A 53-year-old patient with chronic hepatitis C virus infection was referred because of the presence of multiples ultrasonographic images simulating liver metastasis. Physical examination was normal. Liver function test showed increased levels of aminotransferases, high levels of g-glutamyltransferase and normal alkaline phosphatase. Liver ultrasound identified multiples nodules that measured 0.5-2 cm in diameter, located in both lobules. Serum alpha-fetoprotein level was 13 ng/mL. A fine-needle aspiration cytology failed to reveal neoplastic cells.
Liver biopsy showed chronic hepatitis, grading 7/18, staging 1/6 in Ishak score; moderate steatosis with multiples microlipogranulomas.

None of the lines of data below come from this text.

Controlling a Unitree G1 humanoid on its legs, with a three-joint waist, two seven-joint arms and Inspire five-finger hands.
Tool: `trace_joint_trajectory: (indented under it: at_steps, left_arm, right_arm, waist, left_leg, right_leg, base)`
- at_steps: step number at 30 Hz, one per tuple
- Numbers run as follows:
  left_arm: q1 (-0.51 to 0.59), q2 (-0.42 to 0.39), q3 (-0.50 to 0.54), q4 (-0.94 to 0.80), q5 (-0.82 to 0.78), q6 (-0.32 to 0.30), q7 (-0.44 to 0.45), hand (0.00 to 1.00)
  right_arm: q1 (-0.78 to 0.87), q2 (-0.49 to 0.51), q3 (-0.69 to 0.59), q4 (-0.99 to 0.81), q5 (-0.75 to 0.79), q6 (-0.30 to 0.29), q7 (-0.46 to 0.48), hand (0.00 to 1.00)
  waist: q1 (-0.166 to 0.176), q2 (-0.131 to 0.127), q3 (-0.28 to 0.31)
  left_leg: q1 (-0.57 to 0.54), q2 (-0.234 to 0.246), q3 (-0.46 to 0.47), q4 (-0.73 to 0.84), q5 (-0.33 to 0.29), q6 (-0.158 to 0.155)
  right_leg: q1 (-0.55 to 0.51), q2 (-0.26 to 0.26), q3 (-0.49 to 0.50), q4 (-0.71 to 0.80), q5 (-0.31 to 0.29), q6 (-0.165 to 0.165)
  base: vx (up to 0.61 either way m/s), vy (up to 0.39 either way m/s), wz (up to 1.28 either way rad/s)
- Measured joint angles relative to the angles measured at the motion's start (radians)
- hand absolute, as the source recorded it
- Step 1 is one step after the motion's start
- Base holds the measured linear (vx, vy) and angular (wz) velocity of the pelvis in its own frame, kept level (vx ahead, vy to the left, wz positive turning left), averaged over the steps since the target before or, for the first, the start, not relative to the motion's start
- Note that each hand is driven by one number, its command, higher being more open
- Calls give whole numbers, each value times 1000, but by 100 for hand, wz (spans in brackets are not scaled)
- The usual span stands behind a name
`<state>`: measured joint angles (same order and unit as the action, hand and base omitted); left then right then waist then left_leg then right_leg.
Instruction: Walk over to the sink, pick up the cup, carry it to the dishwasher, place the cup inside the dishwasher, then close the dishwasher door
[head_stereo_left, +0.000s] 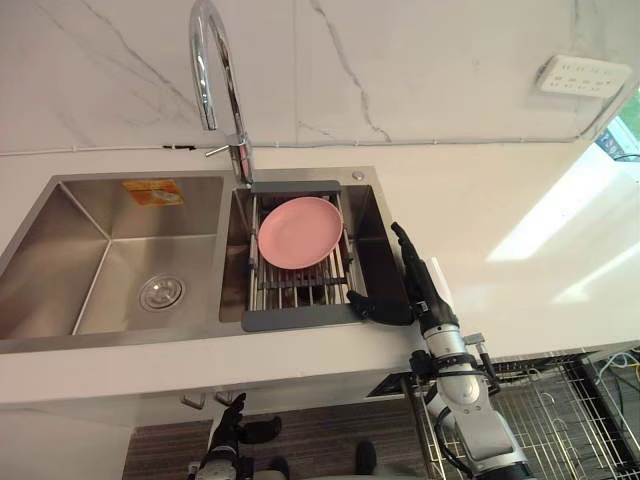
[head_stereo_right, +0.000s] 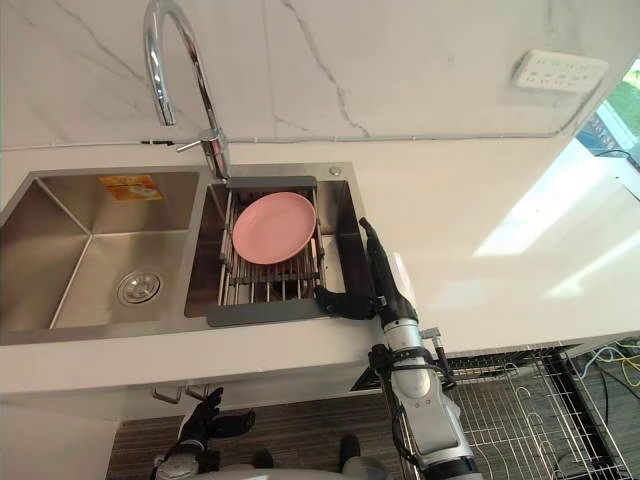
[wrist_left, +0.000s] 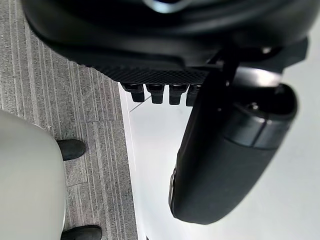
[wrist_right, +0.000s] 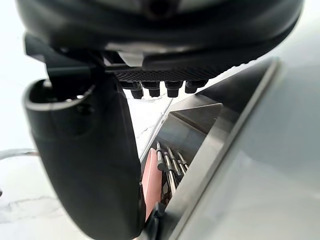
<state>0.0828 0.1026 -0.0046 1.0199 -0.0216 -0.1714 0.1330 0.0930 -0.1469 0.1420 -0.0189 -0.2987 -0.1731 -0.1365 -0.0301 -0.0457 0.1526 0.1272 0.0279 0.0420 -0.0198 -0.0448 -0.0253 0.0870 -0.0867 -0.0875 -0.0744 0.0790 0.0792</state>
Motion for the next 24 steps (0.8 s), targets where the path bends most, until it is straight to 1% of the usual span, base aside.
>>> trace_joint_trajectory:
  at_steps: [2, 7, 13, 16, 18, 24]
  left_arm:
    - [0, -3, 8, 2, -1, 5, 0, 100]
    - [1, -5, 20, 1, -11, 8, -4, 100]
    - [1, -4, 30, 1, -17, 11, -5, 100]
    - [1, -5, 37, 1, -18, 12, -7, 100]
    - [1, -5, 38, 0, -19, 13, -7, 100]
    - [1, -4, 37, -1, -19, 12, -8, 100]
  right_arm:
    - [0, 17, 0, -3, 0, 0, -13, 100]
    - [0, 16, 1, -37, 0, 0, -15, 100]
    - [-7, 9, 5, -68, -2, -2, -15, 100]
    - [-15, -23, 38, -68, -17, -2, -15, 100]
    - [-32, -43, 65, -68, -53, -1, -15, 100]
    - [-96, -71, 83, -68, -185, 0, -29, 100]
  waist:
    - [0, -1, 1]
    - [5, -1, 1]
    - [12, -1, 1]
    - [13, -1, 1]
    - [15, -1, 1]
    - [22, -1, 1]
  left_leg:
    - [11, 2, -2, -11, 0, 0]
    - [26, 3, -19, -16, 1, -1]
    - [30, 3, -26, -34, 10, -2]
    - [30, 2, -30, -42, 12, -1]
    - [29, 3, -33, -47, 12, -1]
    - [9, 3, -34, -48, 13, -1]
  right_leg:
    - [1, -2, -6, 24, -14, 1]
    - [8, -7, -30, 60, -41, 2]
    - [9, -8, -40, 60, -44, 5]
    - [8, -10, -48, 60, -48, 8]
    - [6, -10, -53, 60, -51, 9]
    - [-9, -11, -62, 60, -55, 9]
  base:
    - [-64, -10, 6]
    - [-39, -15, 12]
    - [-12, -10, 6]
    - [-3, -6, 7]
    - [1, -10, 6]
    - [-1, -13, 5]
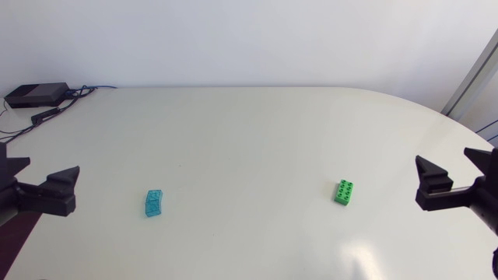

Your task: Sort duplo bricks by size, large to the right and small to the left

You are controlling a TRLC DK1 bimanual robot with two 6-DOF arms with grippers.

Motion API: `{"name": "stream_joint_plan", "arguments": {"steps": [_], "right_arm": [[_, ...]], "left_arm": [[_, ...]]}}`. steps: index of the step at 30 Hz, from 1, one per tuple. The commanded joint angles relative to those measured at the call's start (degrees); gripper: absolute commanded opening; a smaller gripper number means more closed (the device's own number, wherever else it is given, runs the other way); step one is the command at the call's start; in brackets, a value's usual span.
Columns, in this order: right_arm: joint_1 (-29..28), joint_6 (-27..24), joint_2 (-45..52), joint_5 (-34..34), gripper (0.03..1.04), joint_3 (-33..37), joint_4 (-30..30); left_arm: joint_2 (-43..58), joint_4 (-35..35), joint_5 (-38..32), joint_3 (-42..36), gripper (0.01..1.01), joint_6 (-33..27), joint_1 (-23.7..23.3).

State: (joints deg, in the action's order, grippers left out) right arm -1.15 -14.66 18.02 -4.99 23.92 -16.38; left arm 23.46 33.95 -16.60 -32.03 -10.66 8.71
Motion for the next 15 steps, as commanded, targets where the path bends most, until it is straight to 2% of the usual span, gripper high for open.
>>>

This case illustrates an infrequent ultrasonographic presentation as well as a rare clinical entity, since fatty change of the liver is generally found as a diffuse process involving the entire organ. On the other hand, the lesions are generally encountered incidentally at post mortem autopsy.1
Focal spared areas of fatty liver may be interpreted as pseudotumors because of the relatively high intensity of fatty areas of the liver, sometimes simulating metastasis.2
Knowledge and awareness of these non-neoplastic nodular lesions may have importance in the differential diagnosis of space-occupying lesions of the liver.